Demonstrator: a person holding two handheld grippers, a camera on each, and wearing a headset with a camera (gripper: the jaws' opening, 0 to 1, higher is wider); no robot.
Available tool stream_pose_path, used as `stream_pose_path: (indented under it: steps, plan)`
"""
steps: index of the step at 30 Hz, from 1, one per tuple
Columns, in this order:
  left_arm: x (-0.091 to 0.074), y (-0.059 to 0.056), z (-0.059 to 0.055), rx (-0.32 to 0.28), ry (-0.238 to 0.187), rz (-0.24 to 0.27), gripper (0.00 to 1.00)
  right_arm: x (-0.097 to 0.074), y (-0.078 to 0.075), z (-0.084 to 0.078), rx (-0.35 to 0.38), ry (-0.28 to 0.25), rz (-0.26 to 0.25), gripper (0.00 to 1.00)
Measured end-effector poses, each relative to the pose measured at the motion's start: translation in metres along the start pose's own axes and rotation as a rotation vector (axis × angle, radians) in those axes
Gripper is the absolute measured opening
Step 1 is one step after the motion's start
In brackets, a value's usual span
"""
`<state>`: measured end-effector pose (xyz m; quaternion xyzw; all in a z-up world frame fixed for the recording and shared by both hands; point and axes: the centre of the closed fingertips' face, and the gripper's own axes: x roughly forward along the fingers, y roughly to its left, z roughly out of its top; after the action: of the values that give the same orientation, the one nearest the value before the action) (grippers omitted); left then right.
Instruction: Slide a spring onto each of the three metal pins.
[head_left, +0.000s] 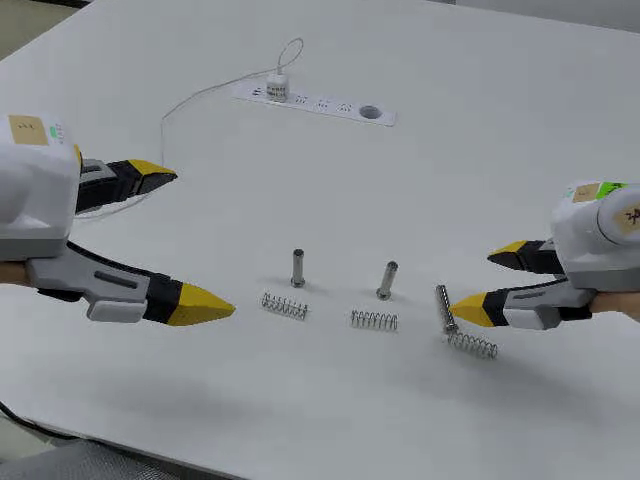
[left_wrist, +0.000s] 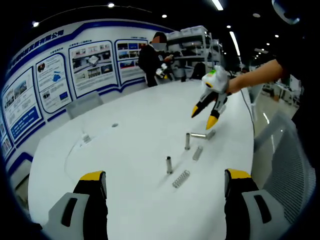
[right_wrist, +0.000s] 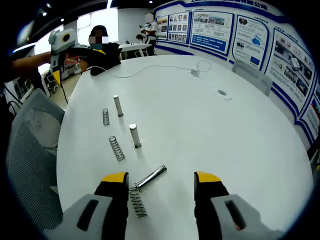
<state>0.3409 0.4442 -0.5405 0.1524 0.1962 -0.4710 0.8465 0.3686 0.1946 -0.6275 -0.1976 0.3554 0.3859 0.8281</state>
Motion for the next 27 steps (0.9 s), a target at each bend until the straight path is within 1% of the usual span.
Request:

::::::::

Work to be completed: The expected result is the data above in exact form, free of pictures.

Problem solution:
Demonstrator: a person holding two handheld grippers, a camera on each, and wearing a headset with a camera (gripper: the jaws' opening, 0 to 1, higher is wider); no robot.
Available tool stream_pose_path, used as `stream_pose_path: (indented under it: steps, plan)`
"""
steps: index of the step at 30 Hz, from 1, one per tuple
Columns, in this order:
  left_arm: x (-0.091 to 0.074), y (-0.059 to 0.056), z (-0.059 to 0.055), rx (-0.32 to 0.28), ry (-0.238 to 0.187), rz (-0.24 to 0.27), gripper (0.00 to 1.00)
  right_arm: x (-0.097 to 0.074), y (-0.078 to 0.075), z (-0.084 to 0.078), rx (-0.35 to 0.38), ry (-0.28 to 0.25), rz (-0.26 to 0.25), gripper (0.00 to 1.00)
Measured end-effector poses, each relative to the pose measured at the motion's start: translation in metres along the start pose's own axes and rotation as a rotation vector (axis × angle, radians) in those axes
Gripper is the absolute measured opening
Step 1 is one step after the motion's start
In brackets, a value's usual span
"""
`<state>`: measured end-effector pose (xyz m; quaternion xyzw; all in a z-up world frame fixed for the recording and shared by both hands; point and axes: the centre of the closed fingertips' face, and the gripper's own axes: x roughly forward along the fingers, y roughly to its left, z roughly out of its top; after the action: of the values that give the same orientation, the one nearest the value before the action) (grippers omitted); left then right.
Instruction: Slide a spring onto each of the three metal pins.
[head_left, +0.000s] 
[left_wrist, +0.000s] 
[right_wrist, +0.000s] 
<state>0.3409 0.4442 -0.5405 0.1524 0.1962 -0.4710 0.8465 0.3686 0.1946 -0.6275 -0.1976 0.3554 0.3859 0.8281</state>
Motion for the next 27 steps (0.9 s), a target at each bend until the straight path is within 1% of the usual span.
Request:

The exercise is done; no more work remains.